Bandini Giulia, Bellando Randone Silvia, Manetti Mirko, Dagna Lorenzo, Matucci Cerinic Marco, Moggi Pignone Alberto
Department of Experimental and Clinical Medicine, Division of Internal Medicine, University of Florence, Careggi Hospital, Florence, Italy.
Department of Experimental and Clinical Medicine, Azienda Ospedaliero Universitaria Careggi - Medicina Interna 4, Largo Brambilla 3, Firenze, Italy.
Arthritis Res Ther. 2025 May 17;27(1):107. doi: 10.1186/s13075-025-03568-x.
Microvascular dysfunction is considered one of the main pathogenetic pathways in systemic sclerosis (SSc), and endothelial cells plays a pivotal role even in the early phases of the disease. Endothelial dysfunction results in an early incapacity to adapt the vascular tone and the blood flow under stress conditions, thus losing the important adaptation mechanism that is the vascular reserve.The loss of vascular tone control in systemic sclerosis is clinically evident as Raynaud's phenomenon, one of the earliest signs of the disease. An impairment of the vascular reserve has been described in the literature for the main SSc target organs. An alteration of the coronary reserve was shown in SSc asymptomatic patients undergoing a provocative cardiac stress tests. For what concerns the pulmonary circulation, in presence of normal resting pulmonary pressure values in specific subsets of SSc patients subjected to a cycle ergometer test, an abnormal elevation of pulmonary pressure has been showed. Regarding renal arterial circulation, in SSc patients with normal baseline renal function, an absence of improved glomerular filtration after the infusion of a protein load has been demonstrated. Finally, vascular reserve can be altered even in the gastrointestinal circulation as assessed by the study of the splanchnic circulation after a balanced meal.An early detection of an alteration of the physiologic protective mechanism of the vascular reserve could open a "window of opportunity" in which SSc vasculopathy can be potentially reversible, and more responsive to targeted therapeutic strategies.

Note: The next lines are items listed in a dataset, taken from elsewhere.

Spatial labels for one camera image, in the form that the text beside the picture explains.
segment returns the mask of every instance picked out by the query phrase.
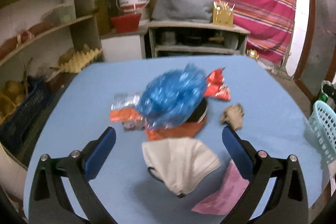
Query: blue plastic wrapper
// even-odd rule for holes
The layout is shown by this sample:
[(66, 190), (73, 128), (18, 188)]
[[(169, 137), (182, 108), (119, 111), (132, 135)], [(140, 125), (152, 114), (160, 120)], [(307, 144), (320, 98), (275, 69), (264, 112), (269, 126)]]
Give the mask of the blue plastic wrapper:
[(205, 77), (202, 69), (188, 64), (150, 82), (135, 107), (146, 117), (147, 128), (172, 128), (188, 120), (207, 88)]

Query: blue gripper pad
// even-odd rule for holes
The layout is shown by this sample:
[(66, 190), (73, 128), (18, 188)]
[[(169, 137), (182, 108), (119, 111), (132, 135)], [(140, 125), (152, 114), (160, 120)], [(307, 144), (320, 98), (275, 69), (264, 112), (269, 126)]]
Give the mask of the blue gripper pad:
[(233, 129), (227, 126), (223, 129), (222, 140), (241, 176), (251, 182), (254, 177), (254, 163), (241, 145), (241, 139)]
[(87, 181), (95, 179), (116, 143), (116, 131), (108, 127), (98, 140), (89, 142), (83, 149), (84, 177)]

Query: red plastic basket
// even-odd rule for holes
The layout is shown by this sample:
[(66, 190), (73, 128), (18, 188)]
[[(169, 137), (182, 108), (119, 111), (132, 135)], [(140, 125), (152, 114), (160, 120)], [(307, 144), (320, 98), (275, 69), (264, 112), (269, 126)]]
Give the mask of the red plastic basket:
[(141, 13), (111, 17), (110, 21), (118, 33), (135, 32), (139, 27)]

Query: white mask
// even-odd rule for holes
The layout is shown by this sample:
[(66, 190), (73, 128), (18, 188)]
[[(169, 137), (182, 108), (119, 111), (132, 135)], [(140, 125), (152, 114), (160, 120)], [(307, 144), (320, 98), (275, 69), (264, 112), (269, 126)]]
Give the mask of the white mask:
[(142, 153), (149, 172), (176, 195), (191, 193), (203, 178), (221, 166), (214, 152), (191, 138), (144, 142)]

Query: white wall
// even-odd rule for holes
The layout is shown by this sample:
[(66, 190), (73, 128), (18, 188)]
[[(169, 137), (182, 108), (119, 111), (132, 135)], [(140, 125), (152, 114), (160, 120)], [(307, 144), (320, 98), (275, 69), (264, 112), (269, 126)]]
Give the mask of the white wall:
[[(0, 45), (22, 29), (41, 22), (41, 16), (63, 3), (63, 0), (20, 0), (0, 9)], [(73, 47), (70, 29), (63, 28), (24, 48), (0, 67), (0, 89), (7, 80), (22, 80), (24, 64), (30, 58), (31, 74), (43, 64), (56, 66), (58, 57)]]
[(297, 0), (295, 12), (295, 26), (293, 31), (292, 46), (290, 56), (286, 64), (286, 70), (289, 76), (293, 76), (300, 60), (303, 44), (305, 42), (308, 17), (309, 0)]

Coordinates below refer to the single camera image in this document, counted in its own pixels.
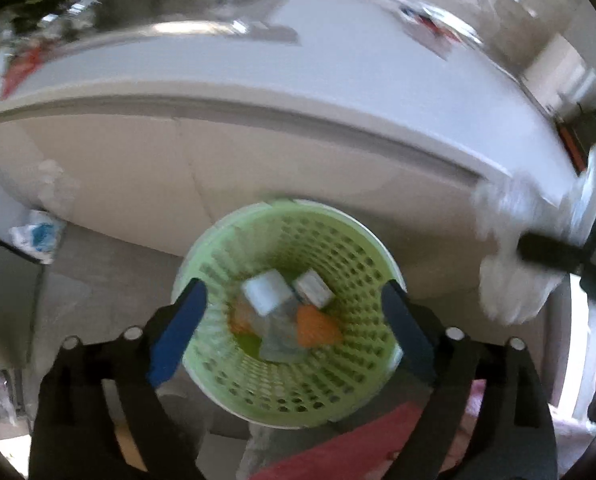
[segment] perforated plastic basket
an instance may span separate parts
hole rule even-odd
[[[242,281],[273,268],[322,276],[335,294],[328,312],[341,321],[343,343],[291,365],[243,351],[227,325],[229,303]],[[390,279],[404,287],[402,276],[380,240],[336,209],[302,200],[242,208],[197,240],[173,297],[194,277],[207,284],[209,306],[183,365],[209,398],[246,420],[277,428],[339,420],[369,401],[400,361],[380,288]]]

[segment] red object
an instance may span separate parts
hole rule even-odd
[[[581,153],[578,143],[564,124],[557,124],[556,127],[558,130],[558,135],[560,136],[562,143],[565,145],[565,150],[567,150],[569,158],[571,159],[571,163],[573,164],[576,172],[581,174],[587,169],[587,161]]]
[[[473,381],[460,427],[442,470],[459,463],[476,424],[485,381]],[[408,441],[422,408],[406,402],[369,424],[278,462],[251,480],[379,480]]]
[[[43,52],[42,45],[34,46],[11,63],[2,82],[1,101],[9,97],[28,76],[42,66]]]

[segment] floor
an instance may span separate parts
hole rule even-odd
[[[47,267],[37,306],[31,362],[24,371],[25,404],[31,418],[37,412],[40,380],[62,341],[78,335],[84,343],[101,342],[117,337],[128,326],[143,324],[155,309],[169,303],[180,263],[177,256],[68,225],[55,262]],[[114,389],[109,387],[106,392],[111,416],[121,424],[123,416]],[[249,425],[204,397],[182,369],[158,394],[195,452],[207,431],[230,438],[249,437]],[[274,430],[277,445],[265,457],[265,464],[350,431],[405,400],[425,402],[427,396],[424,386],[399,370],[379,397],[343,421],[313,430]]]

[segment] clear plastic bag
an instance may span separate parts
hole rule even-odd
[[[38,172],[40,175],[38,200],[53,215],[69,220],[80,187],[79,182],[52,159],[43,160],[38,165]]]
[[[295,316],[287,312],[273,312],[268,318],[269,327],[260,345],[260,359],[277,363],[304,361],[309,352],[298,344]]]
[[[481,181],[472,203],[478,237],[491,234],[498,242],[498,253],[486,256],[480,265],[480,306],[492,320],[523,323],[538,314],[565,274],[521,262],[516,255],[520,235],[532,230],[574,245],[587,240],[596,218],[596,145],[587,171],[557,206],[524,176],[504,184]]]
[[[11,402],[9,385],[6,374],[0,370],[0,417],[9,421],[12,426],[17,426],[15,408]]]
[[[41,263],[49,265],[53,263],[64,226],[62,220],[44,211],[32,210],[27,225],[10,229],[12,243]]]

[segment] screw
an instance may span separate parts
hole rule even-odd
[[[135,341],[142,337],[142,329],[139,326],[131,326],[124,331],[122,336],[128,341]]]
[[[454,341],[461,341],[464,339],[464,332],[460,330],[457,326],[451,326],[447,330],[444,331],[445,335],[449,339],[453,339]]]
[[[80,338],[75,335],[70,335],[62,342],[62,348],[65,350],[73,350],[80,344]]]

微血管功能障碍被认为是系统性硬化症(SSc)的主要发病机制之一,内皮细胞即使在疾病的早期阶段也起着关键作用。内皮功能障碍导致在应激条件下早期无法调节血管张力和血流量,从而丧失了重要的适应性机制——血管储备。系统性硬化症中血管张力控制的丧失在临床上表现为雷诺现象,这是该疾病最早的症状之一。文献中已描述了系统性硬化症主要靶器官的血管储备受损情况。在接受激发性心脏应激试验的无症状系统性硬化症患者中,显示出冠状动脉储备改变。对于肺循环,在接受蹬车试验的特定系统性硬化症患者亚组中,尽管静息肺压值正常,但仍显示出肺压异常升高。关于肾动脉循环,在基线肾功能正常的系统性硬化症患者中,已证明输注蛋白质负荷后肾小球滤过率未改善。最后,通过餐后内脏循环研究评估发现,即使在胃肠循环中血管储备也可能发生改变。早期检测血管储备生理保护机制的改变可能会开启一个“机会窗口”,在此期间系统性硬化症血管病变可能具有潜在的可逆性,并且对靶向治疗策略更敏感。